Streptomycin-pretreated C57BL/6 mice were orally infected with either ST313 isolate D23580 or ST19 isolate SL1344. The levels of ST313 D23580 and ST19 SL1344 were similar in the small intestine, Peyer’s patches and cecum at 1 and 2 days post infection (dpi, Figure 1A–C, Figure S1). At 2 dpi, there were no differences in the histopathology in the ceca between mice infected with either isolate (Figure S1). In contrast, the levels of ST313 D23580 were significantly higher than the levels of ST19 SL1344 in the MLN at 1 and 2 dpi (Figure 1D, G–H, Figure S1), and in the spleen and liver at 2 dpi (Figure 1E–F, Table S1). Similar results were seen in mice infected with a ST19 isolate that is commonly associated with gastroenteritis outbreaks, DT104 (ATCC 700408, Figure S1D–I). Collectively, our results indicate that the levels of ST313 and ST19 isolates are similar in the gut. In contrast, the levels of the ST313 isolate were significantly higher than the levels of the ST19 isolates in systemic tissues. Intriguingly, our data correlate with the propensity of ST313 isolates to cause disseminated disease in humans and may reflect differences in the relative abilities of ST313 and ST19 isolates to cause systemic infections.

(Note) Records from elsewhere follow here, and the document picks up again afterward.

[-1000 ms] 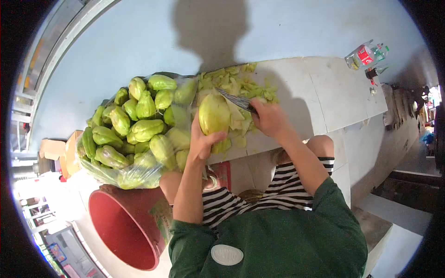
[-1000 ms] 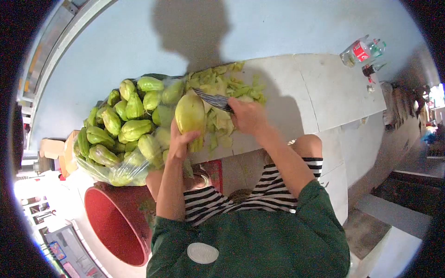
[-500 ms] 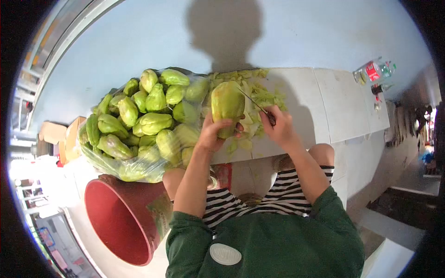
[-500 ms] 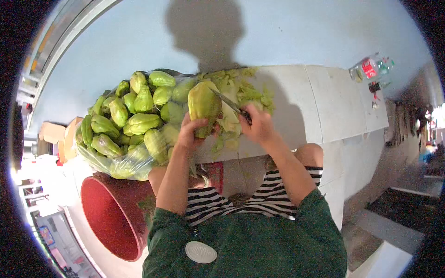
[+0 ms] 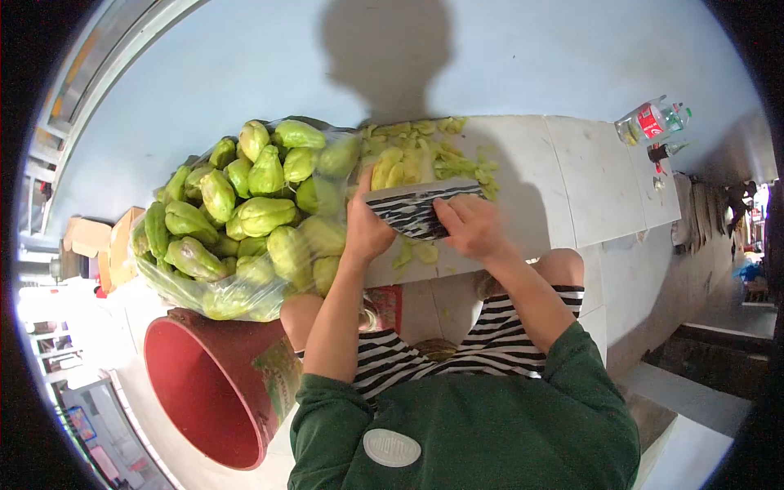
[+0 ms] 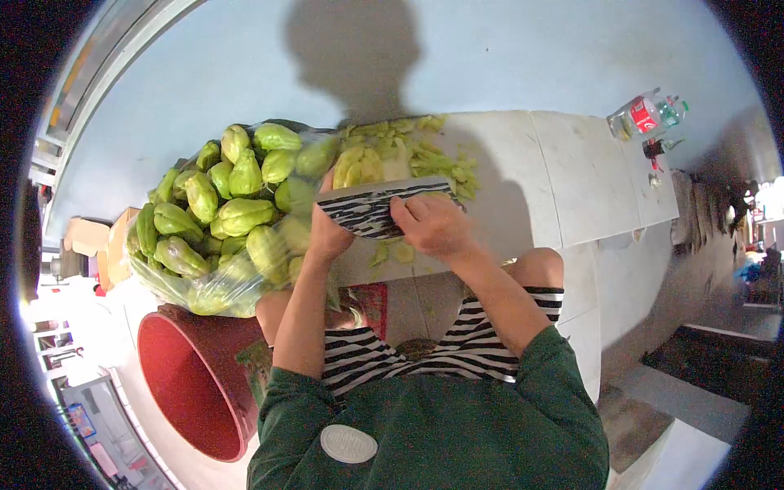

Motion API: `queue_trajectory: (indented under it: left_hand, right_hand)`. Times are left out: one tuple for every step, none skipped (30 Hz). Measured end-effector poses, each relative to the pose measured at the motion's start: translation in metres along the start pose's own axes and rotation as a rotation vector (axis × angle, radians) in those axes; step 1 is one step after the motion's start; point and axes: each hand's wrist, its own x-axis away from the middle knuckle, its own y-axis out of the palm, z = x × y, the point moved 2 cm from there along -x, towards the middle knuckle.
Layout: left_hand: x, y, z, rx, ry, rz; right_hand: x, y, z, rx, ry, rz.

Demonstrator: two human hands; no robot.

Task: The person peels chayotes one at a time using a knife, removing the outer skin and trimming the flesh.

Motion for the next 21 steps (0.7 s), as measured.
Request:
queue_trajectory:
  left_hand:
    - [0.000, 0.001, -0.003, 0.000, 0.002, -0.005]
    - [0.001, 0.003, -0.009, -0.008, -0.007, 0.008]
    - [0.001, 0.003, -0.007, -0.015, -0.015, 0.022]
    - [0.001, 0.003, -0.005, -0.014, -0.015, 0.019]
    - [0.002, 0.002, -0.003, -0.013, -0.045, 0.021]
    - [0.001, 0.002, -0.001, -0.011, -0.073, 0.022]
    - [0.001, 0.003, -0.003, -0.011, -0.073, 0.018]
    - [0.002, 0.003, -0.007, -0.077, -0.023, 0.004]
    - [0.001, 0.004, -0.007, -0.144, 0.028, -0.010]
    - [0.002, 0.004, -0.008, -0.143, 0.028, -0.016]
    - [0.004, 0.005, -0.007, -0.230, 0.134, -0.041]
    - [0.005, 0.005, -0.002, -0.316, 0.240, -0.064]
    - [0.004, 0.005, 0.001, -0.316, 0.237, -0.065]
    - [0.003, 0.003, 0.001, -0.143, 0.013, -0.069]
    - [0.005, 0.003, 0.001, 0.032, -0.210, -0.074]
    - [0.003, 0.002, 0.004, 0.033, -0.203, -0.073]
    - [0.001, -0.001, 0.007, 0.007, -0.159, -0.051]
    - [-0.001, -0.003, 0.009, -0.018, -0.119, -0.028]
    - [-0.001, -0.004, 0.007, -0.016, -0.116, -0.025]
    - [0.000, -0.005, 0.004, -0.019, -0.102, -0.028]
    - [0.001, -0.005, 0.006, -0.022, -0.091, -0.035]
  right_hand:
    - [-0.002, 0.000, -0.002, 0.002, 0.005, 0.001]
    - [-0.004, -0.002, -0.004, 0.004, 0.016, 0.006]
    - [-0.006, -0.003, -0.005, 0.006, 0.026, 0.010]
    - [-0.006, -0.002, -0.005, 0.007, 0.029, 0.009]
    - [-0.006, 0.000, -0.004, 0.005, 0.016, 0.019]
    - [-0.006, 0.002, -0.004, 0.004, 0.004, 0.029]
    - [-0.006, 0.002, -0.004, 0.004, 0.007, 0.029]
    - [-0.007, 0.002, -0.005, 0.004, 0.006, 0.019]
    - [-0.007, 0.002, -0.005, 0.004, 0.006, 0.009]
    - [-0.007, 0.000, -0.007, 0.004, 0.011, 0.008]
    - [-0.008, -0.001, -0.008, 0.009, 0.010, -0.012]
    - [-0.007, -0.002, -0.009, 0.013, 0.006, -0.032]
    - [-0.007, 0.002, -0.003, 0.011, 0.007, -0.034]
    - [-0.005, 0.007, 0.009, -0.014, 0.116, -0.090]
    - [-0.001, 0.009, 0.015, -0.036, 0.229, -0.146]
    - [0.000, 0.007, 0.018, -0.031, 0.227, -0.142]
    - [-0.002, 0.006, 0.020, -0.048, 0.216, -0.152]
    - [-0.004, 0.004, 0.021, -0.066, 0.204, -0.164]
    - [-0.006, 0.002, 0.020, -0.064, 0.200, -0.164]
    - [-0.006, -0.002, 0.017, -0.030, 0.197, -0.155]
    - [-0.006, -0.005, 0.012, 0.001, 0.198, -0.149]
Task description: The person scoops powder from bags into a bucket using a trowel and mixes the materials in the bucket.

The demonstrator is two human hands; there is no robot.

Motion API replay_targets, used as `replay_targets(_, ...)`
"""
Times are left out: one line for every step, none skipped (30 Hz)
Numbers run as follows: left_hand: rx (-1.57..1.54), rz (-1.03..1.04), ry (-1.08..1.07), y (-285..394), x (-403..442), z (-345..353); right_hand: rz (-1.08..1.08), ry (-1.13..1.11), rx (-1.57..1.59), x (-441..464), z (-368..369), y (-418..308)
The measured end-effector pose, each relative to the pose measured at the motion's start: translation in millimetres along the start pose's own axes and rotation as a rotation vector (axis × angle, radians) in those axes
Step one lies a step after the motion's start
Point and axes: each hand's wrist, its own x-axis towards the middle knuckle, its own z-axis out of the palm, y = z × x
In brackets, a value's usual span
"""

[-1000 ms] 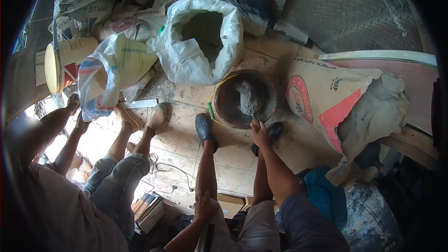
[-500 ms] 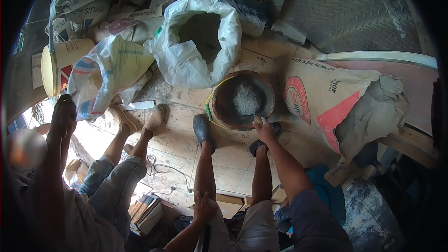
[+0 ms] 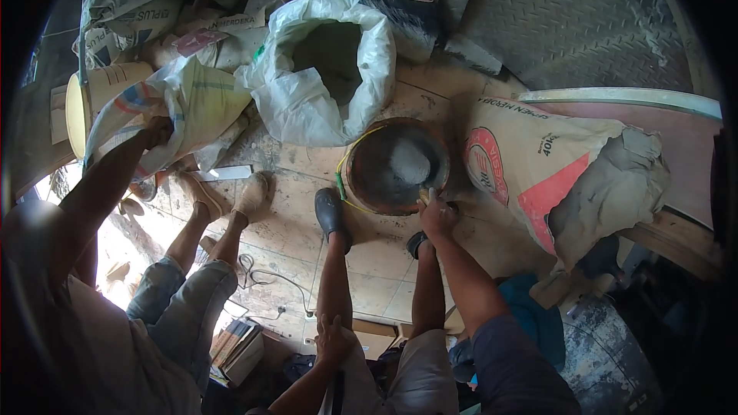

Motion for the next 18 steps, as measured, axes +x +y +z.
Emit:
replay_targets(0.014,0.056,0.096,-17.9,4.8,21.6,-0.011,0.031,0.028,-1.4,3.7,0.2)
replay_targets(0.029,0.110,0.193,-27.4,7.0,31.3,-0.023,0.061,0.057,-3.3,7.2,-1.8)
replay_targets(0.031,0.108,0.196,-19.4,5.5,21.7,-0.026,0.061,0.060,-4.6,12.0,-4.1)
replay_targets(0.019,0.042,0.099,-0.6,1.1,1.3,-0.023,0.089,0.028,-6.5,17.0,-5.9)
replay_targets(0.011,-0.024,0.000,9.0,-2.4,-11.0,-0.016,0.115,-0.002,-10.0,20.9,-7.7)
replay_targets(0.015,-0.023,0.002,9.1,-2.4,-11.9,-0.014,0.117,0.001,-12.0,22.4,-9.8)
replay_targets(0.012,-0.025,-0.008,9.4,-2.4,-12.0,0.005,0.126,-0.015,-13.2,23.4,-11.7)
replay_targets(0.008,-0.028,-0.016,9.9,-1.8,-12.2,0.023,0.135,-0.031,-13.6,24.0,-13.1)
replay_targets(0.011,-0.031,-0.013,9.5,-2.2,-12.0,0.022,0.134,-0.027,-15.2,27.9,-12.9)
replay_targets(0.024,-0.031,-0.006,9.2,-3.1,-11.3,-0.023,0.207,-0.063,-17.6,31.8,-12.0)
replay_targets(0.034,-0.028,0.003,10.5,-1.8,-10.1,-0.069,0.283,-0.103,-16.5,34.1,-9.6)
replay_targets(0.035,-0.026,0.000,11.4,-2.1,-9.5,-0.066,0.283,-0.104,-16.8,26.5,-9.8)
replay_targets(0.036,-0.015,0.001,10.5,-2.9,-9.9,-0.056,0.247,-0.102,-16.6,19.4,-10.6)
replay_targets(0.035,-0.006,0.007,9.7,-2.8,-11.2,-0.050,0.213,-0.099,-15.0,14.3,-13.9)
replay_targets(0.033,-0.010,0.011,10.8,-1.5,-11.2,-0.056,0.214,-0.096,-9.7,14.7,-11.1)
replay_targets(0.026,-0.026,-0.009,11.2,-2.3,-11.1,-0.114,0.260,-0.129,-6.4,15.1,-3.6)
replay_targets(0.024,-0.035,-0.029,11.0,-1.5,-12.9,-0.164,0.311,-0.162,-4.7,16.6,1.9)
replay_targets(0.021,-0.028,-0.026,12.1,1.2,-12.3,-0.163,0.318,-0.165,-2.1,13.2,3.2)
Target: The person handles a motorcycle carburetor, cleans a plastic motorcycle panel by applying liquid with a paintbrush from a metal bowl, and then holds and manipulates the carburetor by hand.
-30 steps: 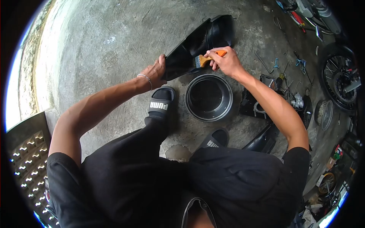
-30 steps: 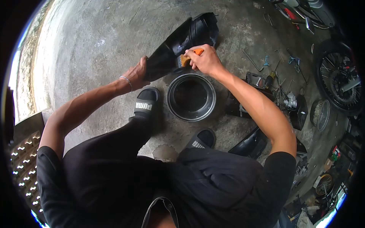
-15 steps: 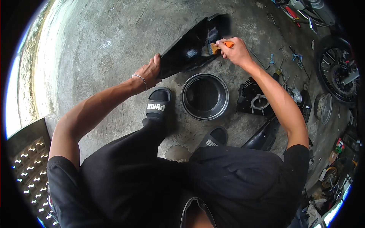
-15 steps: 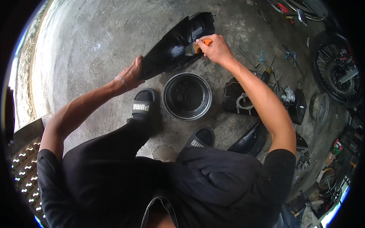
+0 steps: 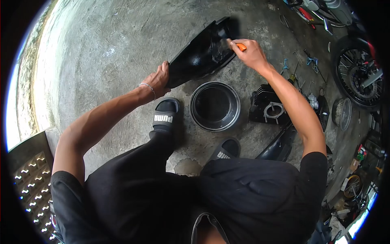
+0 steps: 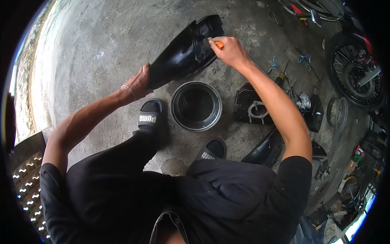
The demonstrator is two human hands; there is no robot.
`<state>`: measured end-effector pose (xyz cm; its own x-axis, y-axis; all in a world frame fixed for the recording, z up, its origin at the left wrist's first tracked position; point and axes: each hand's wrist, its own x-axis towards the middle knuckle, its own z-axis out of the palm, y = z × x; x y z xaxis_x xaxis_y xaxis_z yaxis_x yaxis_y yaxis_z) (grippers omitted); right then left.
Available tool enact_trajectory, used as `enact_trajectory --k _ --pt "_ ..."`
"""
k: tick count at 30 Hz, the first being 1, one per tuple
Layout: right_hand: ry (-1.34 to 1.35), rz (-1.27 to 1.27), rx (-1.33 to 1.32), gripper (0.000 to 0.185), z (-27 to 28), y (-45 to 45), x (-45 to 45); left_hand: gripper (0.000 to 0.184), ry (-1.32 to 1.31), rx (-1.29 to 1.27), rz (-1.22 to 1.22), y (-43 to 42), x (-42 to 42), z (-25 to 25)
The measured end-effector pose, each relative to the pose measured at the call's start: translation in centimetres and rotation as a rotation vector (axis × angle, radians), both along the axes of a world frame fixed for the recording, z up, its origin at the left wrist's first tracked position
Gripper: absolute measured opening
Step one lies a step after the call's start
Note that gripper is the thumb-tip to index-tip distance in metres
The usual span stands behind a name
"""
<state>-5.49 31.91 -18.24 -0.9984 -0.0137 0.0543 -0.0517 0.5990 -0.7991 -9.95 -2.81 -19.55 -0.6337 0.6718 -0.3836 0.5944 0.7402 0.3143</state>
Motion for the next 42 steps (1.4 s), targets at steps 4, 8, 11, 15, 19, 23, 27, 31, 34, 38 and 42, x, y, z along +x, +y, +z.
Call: enact_trajectory --k 4,8,11,15,19,23,27,31,34,38,42 --pt "0.189 -0.007 0.359 0.019 -1.5 1.1 0.5 0.082 -0.038 0.072 -0.01 -0.6 -0.3 -1.4" --pt "0.153 0.232 0.014 0.015 -2.2 -5.4 3.1 0.071 -0.065 0.259 -0.096 -1.2 -2.0 -2.8" --pt "-0.058 0.236 -0.197 0.016 -1.1 -5.2 2.0 0.074 -0.134 0.128 -0.045 -1.0 -3.0 -2.1" --pt "-0.153 0.074 -0.164 0.016 -1.9 -0.2 -1.7 0.076 -0.164 0.103 -0.078 -1.7 -4.8 -2.8" --pt "0.3 -0.142 0.285 0.014 -3.4 1.2 -2.9 0.078 -0.269 0.053 -0.063 -0.7 -5.5 -1.6" --pt "0.273 0.167 0.175 0.015 -4.0 -3.9 -1.4 0.08 -0.531 -0.173 0.087 1.7 -5.9 1.5" --pt "0.25 0.285 -0.01 0.016 -2.4 -4.4 -2.9 0.082 -0.437 -0.077 0.012 0.7 -6.4 0.0" --pt "0.241 0.11 0.045 0.018 -2.6 0.0 -5.1 0.082 -0.442 -0.053 0.001 0.3 -7.1 -1.1" --pt "0.16 -0.114 0.205 0.019 -2.6 -0.2 -4.8 0.082 -0.445 -0.065 0.017 0.7 -7.0 -0.1" --pt "0.135 0.147 -0.047 0.02 -1.3 -6.1 -0.6 0.081 -0.467 -0.146 0.049 1.6 -6.7 1.3" --pt "0.079 0.304 -0.107 0.018 -0.7 -6.0 0.8 0.079 -0.139 0.145 -0.188 -0.2 -7.2 -1.1"
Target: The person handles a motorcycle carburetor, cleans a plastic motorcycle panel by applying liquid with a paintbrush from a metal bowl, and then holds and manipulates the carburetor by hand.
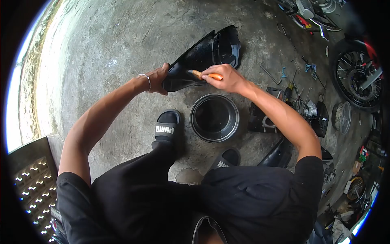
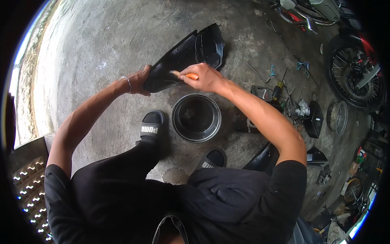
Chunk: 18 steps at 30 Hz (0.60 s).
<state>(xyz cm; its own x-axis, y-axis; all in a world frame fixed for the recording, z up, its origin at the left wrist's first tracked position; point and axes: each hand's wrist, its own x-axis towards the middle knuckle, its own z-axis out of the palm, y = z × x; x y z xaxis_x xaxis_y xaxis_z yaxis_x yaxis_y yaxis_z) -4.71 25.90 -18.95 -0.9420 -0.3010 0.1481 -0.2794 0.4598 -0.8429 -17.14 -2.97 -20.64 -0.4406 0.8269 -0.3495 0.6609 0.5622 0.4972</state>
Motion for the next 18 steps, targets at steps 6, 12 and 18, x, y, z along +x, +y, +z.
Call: enact_trajectory --k 6,12,18 --pt "0.088 -0.418 0.381 0.021 0.5 7.6 -2.3 0.077 0.078 -0.069 0.091 1.1 0.2 1.3" --pt "0.085 -0.154 0.393 0.022 -0.2 2.7 1.3 0.076 0.153 -0.093 0.07 1.4 0.4 1.4" --pt "-0.074 -0.131 0.086 0.02 1.8 2.9 1.4 0.075 0.19 -0.076 0.071 1.3 0.7 0.2"
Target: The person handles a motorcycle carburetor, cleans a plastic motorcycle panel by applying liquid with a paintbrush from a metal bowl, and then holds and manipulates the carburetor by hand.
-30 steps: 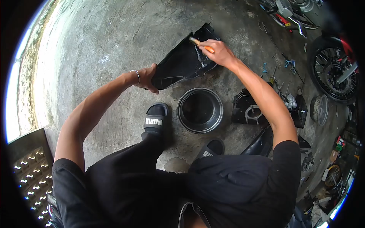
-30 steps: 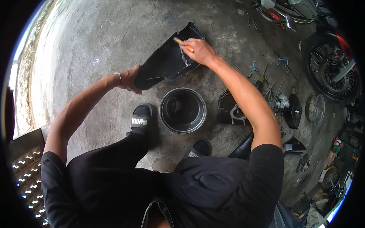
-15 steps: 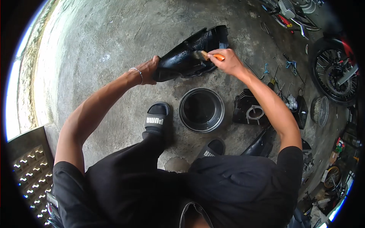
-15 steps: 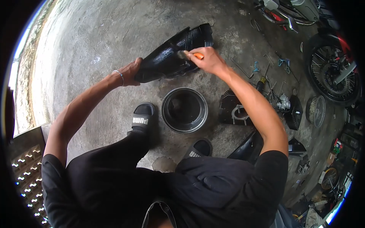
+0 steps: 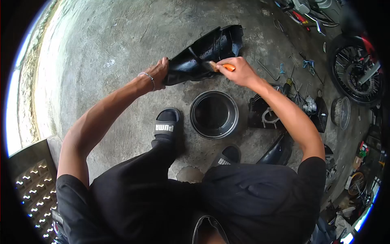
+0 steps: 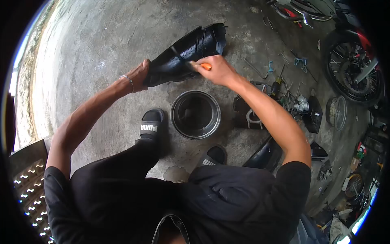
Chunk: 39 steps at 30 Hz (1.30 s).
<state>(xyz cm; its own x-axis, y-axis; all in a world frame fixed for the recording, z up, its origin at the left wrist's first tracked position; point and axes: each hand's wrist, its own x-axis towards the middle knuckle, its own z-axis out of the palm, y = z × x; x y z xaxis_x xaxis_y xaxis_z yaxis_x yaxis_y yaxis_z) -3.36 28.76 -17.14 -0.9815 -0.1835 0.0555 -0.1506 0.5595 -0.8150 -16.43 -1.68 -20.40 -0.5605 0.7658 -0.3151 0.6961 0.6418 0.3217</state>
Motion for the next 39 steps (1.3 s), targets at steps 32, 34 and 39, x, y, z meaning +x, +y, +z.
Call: enact_trajectory --k 32,34,39 --pt "-0.072 0.117 -0.068 0.014 5.8 -3.5 7.2 0.085 -0.104 0.08 -0.034 -0.7 -0.7 0.9" --pt "-0.116 0.147 -0.03 0.015 5.3 -3.9 8.6 0.081 -0.123 0.064 -0.04 -0.7 -0.8 0.8" --pt "-0.239 0.259 0.087 0.017 3.2 -4.2 10.9 0.06 -0.267 -0.008 0.063 0.3 -1.4 2.2"
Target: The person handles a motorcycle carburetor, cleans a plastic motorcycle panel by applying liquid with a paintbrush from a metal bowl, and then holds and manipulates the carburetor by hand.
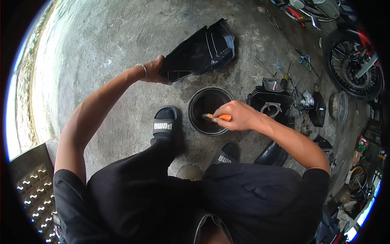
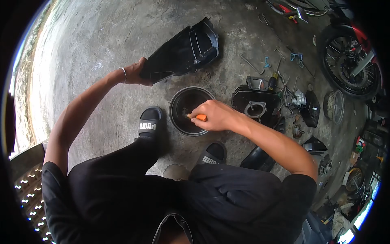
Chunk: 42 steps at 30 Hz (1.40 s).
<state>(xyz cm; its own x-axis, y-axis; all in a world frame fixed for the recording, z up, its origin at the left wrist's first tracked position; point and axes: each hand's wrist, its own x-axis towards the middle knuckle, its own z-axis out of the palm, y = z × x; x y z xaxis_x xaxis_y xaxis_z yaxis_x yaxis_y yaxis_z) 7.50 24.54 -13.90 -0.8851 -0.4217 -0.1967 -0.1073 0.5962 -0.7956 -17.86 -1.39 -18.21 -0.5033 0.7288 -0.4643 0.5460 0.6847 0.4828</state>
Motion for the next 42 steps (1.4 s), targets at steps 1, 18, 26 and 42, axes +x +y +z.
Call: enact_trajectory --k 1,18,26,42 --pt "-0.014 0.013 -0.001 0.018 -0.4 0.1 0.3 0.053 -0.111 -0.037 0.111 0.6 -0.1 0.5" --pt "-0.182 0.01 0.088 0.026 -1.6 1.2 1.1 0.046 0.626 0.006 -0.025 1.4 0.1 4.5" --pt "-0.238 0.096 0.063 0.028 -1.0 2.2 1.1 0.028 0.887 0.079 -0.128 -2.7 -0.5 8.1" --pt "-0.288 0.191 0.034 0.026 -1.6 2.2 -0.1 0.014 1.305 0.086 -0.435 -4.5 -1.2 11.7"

Figure 1. ST313 S. Typhimurium isolate D23580 hyperdisseminates to systemic sites.

Figure 1

(A–I) Streptomycin-pretreated C57BL/6 mice were orally infected with each Salmonella isolate. Mice were sacrificed at 1 (A–D) or 2 (A–I) days post infection (dpi) as indicated, and Salmonella burden was enumerated by plating. The colony-forming units per gram (CFU/g) for the gut tissues (A–C) and systemic sites (D–F) are presented. CFU/organ for the MLN and Peyer’s patches are presented in Figure S1. (G–H) Representative images of immunostaining of S. Typhimurium (red) and phalloidin (blue) in MLN infected for 2 days with either ST19 SL1344 (G) or ST313 D23580 (H). Arrows indicate select clusters of Salmonella and the scale bars represent 50 μM. Experiments were repeated twice with 2–3 mice per group. (I–J) Streptomycin-pretreated C57BL/6 mice were infected intraperitoneally and sacrificed 2 dpi. Salmonella burden was enumerated by plating in the spleen (I) and liver (J). (K) Streptomycin-pretreated C57BL/6 mice were orally infected with SL1344 ΔaroA or D23580 ΔaroA. Salmonella CFU in the MLN was enumerated 2 dpi. (A–F, I–K) Data is the combination of two independent experiments with 4–5 mice per group. Statistical significance was determined using Mann-Whitney test, bars represent the geometric mean, and dots individual mice.

*P≤0.05, ** P≤0.01, *** P≤0.001, **** P≤0.0001. See also Figure S1 and Table S1.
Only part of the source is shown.